Autistic Spectrum Quotient Questionnaire (AQ; Baron-Cohen et al. 2001) measures the level of autistic traits that an individual may possess. This questionnaire consists of 50 questions, with a score of 32 generally being suggested as indicating high functioning ASD. The test–retest reliability of the scale is 0.70 (Baron-Cohen et al. 2001), and the internal consistency (Cronbach alpha) of the AQ is 0.82 (Austin 2005). There are sub-scales to the AQ, however, there is some debate about the appropriate factor solution for the AQ, and the reliabilities of the sub-scales are uncertain (see Austin 2005; Hurst et al. 2007). Given these concerns, only the overall AQ score was employed.
Systemizing Quotient (SQ; Baron-Cohen et al. 2003) assess interest in systems across a range of different classes of system. It comprises of 60 questions, 40 assessing systemizing and 20 distractor (control) items. It produces a maximum score of 80, and has an internal reliability of 0.78 (Auyeung et al. 2009).
Empathy Quotient (EQ; Baron-Cohen and Wheelwright 2004) measures empathy, and comprises 40 items. It produces a maximum score of 80, and has an internal reliability of 0.93 (Auyeung et al. 2009).
Over-selectivity stimuli. Stimuli used during the procedure included eight abstract pictorial symbols taken from various fonts from Microsoft Word 2010 (Wingdings, Wingdings 2 and Symbol). Stimuli were either presented as a compound for training, or an elemental stimulus during testing. In all phases, each symbol appeared in black and measured approx. 5 cm × 5 cm (see Fig. 1).
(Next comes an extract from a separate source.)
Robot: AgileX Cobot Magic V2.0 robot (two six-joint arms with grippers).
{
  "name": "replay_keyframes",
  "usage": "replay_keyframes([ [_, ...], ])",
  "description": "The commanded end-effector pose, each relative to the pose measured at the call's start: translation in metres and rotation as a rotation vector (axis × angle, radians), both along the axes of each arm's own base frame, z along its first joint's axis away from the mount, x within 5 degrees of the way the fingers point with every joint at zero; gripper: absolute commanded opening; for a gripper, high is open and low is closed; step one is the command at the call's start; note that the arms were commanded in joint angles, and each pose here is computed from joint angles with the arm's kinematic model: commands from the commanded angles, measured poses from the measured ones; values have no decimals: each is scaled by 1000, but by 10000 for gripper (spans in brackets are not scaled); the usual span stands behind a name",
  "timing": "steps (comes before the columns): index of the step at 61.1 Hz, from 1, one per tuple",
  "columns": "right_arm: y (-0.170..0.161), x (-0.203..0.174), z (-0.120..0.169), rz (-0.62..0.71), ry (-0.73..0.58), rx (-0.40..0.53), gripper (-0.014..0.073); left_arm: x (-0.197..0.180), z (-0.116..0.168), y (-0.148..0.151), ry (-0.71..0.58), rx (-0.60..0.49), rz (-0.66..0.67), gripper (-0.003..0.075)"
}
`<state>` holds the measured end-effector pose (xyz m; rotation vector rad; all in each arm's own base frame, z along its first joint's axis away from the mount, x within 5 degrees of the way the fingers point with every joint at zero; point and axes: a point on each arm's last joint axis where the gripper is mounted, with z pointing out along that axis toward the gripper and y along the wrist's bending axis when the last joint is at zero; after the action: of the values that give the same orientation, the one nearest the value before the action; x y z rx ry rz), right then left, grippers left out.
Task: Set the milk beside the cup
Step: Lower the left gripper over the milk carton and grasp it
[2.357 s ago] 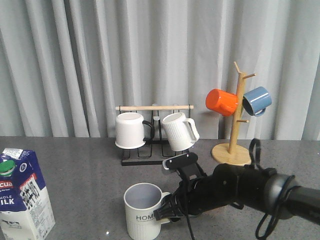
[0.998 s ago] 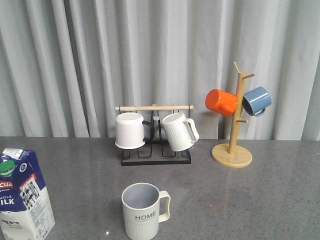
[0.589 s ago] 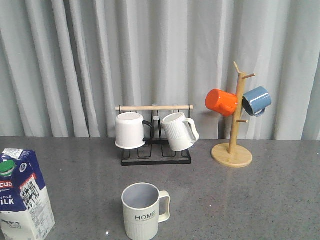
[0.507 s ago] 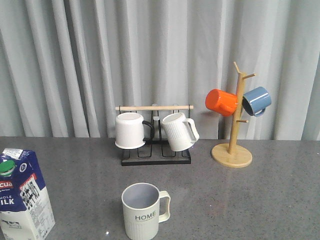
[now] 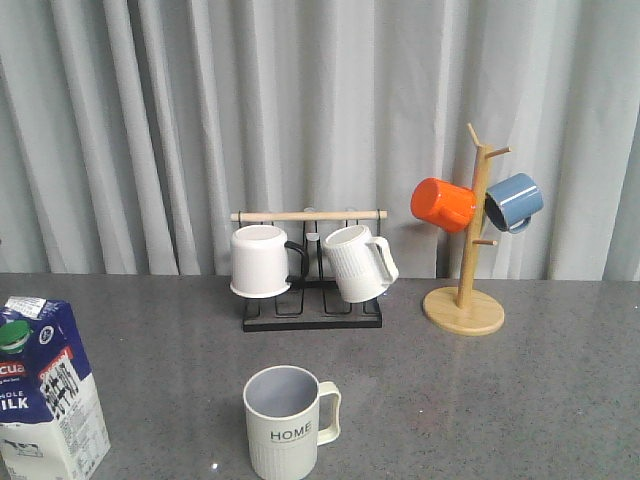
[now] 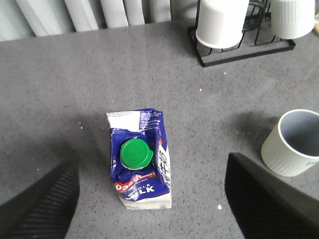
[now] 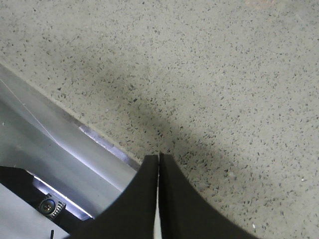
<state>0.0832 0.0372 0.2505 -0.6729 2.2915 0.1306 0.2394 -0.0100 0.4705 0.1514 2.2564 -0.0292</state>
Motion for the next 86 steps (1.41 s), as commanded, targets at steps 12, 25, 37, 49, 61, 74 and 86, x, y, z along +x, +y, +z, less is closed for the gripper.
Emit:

All participants were tested individually in a small quiet laboratory cubicle containing a desk, a chair, and a computer. The over-selectivity procedure was automated on a Dell Latitude E6540 laptop (display size 15.5″).
Training phase Participants initially were presented with the instructions: “Please select one of the two stimuli presented as soon as ‘respond now’ appears on the screen. You will be given feedback indicating whether you selected the correct or incorrect stimulus. Your aim is select the correct stimulus”.
All participants were then presented with a simple discrimination task consisting of the compound stimuli (AB vs CD). The compound stimulus AB appeared on the screen paired with compound stimulus CD; for half of the trials AB was on the right of the screen, and for the other half of the trials it was on the left (determined randomly). All participants received different symbols for each stimulus to control for the effects of intrinsic salience of the elements.
Participants selected one of the compounds when ‘Respond Now’ appeared on the screen by clicking the mouse cursor on one of the compounds. The instruction was presented 2 s after the stimuli were presented. If the participant selected the target compound stimulus (AB), then ‘Correct’ appeared on the screen; but if they selected the non-target compound (CD), then ‘Incorrect’ appeared on the screen. Feedback was presented immediately after a response, and the next trial commenced immediately. Thus, AB was always reinforced, and CD was never reinforced. If participants did not respond within 1.5 s, the next trial commenced. Training continued until the participant selected the correct compound consecutively ten times.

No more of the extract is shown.